2. Meanwhile, preheat a large skillet with 1 tsp oil and sauté the red onion over medium heat for a few minutes. After boiling the potatoes, drain and gently mash them up a bit, leaving some chunks for texture.
3. Add potatoes to the skillet mixture and sauté for another 5-10 minutes or so, reducing heat if necessary.
4. Add in the diced jalapeno, tomato, chili powder, lime, and cumin. Season generously with salt and pepper and stir well, heating for a few minutes more.

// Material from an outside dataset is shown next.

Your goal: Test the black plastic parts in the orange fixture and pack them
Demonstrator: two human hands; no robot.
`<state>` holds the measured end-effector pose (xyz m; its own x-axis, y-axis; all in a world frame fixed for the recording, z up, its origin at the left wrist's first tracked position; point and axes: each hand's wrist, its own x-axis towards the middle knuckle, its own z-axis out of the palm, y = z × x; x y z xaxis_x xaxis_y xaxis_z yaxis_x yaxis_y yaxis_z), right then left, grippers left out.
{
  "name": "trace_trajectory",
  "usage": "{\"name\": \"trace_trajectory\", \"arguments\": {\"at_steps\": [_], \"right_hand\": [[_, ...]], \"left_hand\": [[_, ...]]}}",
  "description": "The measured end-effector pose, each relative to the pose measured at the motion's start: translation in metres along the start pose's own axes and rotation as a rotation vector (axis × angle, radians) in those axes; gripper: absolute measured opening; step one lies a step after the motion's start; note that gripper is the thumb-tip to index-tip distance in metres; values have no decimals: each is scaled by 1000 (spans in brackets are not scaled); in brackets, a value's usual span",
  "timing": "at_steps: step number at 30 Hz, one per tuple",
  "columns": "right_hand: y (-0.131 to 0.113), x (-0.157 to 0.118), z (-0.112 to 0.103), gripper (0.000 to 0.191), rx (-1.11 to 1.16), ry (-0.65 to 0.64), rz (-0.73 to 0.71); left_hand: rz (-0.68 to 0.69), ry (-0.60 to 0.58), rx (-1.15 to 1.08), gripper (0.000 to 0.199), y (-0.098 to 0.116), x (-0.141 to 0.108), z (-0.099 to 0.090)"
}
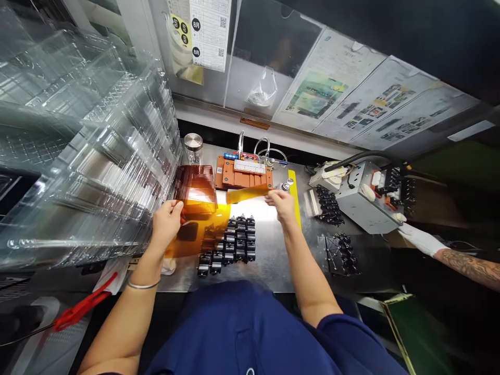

5. Finally, stir in the kale and black beans and sauté until heated through. Adjust seasonings to taste and serve with corn tortillas. Top with avocado, cilantro, and salsa…or whatever you wish! Use leftovers on a salad for a fun twist.
This week’s schedule:
Mon: Atomic: Strength, Run
Wed: KRAV, Run
Thurs: Atomic: Strength
Fri: MYLO Fitness
Sat: OFF – mobility
Sun: Run 3-4 miles
Last week’s results:
Mon –Atomic: Strength W2D1 (DONE) &Caroline Collective: Yoga with Jessica Knapp (DONE)
Tues -TRAVELING – REST DAY
Wed – KRAV (DONE)
Thurs – Atomic (DONE)
– Mobility (DONE)
Friday – Crossfit WOD 13.5 (DONE)
Saturday – KRAV (DONE)
– Run 3-4 mi
Sunday – Yoga & Run 1-2 mi
– Mobility (DONE)
SLACKER ME – Took an off day Sunday and decided to drink Mimosas with friends instead of going for a run. YOLO.